Assume we have know the projection operator Pi(m), which project the ith site state to |m>. When we collapse from the first site of a METTS, the probability is p1(m) = (psi|P1(m)|psi).
after a collapse, the wave function should be updated as follow:(NJP, 12 (2010) 055026, Annals of Physics 326(2011) 96-192 sec. 8.3)
A_{1N}^{s_1} = <s_1|m>
A_{2N}^{s_2}= <m|s1> A_{1O}^{s1} A_{2O}^{s2}/sqrt(p1(m))
Latex:
A_{1N}^{s_{1}}=\left\langle s_{1}|m\right\rangle
A_{2N}^{s_{2}}=p_{1m}^{-\frac{1}{2}}\left\langle m|s_{1}\right\rangle A_{1O}^{s_{1}}A_{2O}^{s_{1}}
lower index N and O represent new and old respectively, and summation is assumed.
In the finite-T tutorial of ITensor 3.1.3 , the related code is:
ITensor jstate = (st==1) ? upState : downState;
if(j < N)
{
auto newA = psi(j+1)*(dag(jstate)*psi(j));
newA /= norm(newA);
psi.set(j+1,newA);
}
//Set site j tensor
psi.set(j,jstate);
here newA is not divided by the square root of the probability, newA /= norm(newA) normalize the projected state. But I noticed that the square root of the probability occurs here. For newA = psi(j+1)(dag(jstate)psi(j)), should it be like this newA = psi(j+1)(dag(jstate))psi(j) ?

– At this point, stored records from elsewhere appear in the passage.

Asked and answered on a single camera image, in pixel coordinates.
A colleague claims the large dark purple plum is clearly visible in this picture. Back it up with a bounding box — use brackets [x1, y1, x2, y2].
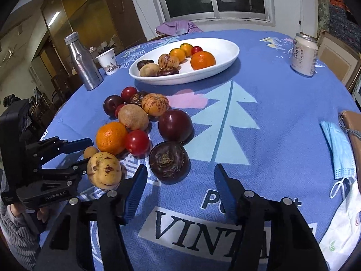
[158, 109, 194, 144]

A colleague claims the stack of patterned boxes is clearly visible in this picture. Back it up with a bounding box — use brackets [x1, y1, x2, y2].
[316, 0, 361, 51]

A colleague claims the wooden picture frame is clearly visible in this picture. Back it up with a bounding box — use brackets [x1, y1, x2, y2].
[317, 30, 361, 91]

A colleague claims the white paper cup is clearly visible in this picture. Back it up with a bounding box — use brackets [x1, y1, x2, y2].
[95, 48, 119, 76]

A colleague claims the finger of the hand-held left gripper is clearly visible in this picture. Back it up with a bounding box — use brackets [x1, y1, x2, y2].
[31, 158, 91, 181]
[25, 137, 94, 164]

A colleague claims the white oval plate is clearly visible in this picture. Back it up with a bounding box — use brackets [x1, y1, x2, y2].
[129, 37, 240, 86]

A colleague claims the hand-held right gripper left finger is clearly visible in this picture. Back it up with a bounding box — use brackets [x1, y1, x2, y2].
[34, 164, 148, 271]

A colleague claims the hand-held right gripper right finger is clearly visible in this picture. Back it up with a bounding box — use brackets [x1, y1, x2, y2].
[214, 164, 329, 271]

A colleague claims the wooden glass-door cabinet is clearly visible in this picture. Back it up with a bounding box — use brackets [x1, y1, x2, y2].
[41, 0, 147, 71]

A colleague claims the pale drink can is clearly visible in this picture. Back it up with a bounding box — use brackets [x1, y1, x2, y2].
[290, 33, 319, 77]

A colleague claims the orange striped pepino melon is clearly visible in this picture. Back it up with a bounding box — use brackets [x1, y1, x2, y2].
[141, 93, 170, 117]

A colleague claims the thin white pole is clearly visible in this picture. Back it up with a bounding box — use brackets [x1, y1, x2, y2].
[297, 0, 304, 34]

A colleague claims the blue face mask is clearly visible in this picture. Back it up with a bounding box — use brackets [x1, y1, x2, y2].
[320, 121, 356, 199]

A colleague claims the small tan fruit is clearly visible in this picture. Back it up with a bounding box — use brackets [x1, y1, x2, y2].
[83, 146, 99, 159]

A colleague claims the steel water bottle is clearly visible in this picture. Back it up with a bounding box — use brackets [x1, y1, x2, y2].
[64, 32, 104, 91]

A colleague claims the person's left hand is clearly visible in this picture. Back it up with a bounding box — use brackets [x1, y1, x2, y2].
[7, 203, 51, 228]

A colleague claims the large orange mandarin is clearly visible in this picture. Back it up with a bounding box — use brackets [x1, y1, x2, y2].
[191, 51, 216, 71]
[95, 121, 128, 156]

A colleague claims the purple cloth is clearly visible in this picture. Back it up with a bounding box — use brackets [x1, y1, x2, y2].
[156, 21, 204, 36]

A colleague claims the brown wallet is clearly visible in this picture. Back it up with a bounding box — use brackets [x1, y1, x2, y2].
[338, 110, 361, 175]

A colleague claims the small dark purple plum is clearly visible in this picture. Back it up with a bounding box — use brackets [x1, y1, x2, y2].
[103, 95, 125, 116]

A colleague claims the dark purple mangosteen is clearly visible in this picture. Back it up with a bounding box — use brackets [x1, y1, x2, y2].
[129, 91, 149, 105]

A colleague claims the brown kiwi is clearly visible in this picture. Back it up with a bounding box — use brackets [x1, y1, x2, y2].
[118, 104, 149, 131]

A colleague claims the pale striped pepino melon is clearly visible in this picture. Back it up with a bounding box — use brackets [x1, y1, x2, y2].
[158, 54, 180, 69]

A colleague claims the small dark water chestnut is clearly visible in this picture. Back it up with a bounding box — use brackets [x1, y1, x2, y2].
[156, 67, 180, 77]
[137, 59, 155, 70]

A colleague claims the blue printed tablecloth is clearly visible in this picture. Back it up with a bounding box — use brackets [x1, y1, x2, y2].
[37, 28, 361, 271]

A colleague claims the person's left forearm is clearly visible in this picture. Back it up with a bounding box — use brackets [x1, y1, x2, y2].
[0, 200, 46, 271]

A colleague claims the round tan fruit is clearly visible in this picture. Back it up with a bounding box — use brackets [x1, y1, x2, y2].
[139, 64, 161, 77]

For the absence of the square root of the probability here, can I understand like this:
when we divide the newA by the square root of the probability, we just multiply the wave function by a real number. It will not affect the collapse probability for the next step(if we do a normalization). And for the measurements, because of the normalization there is also no affect?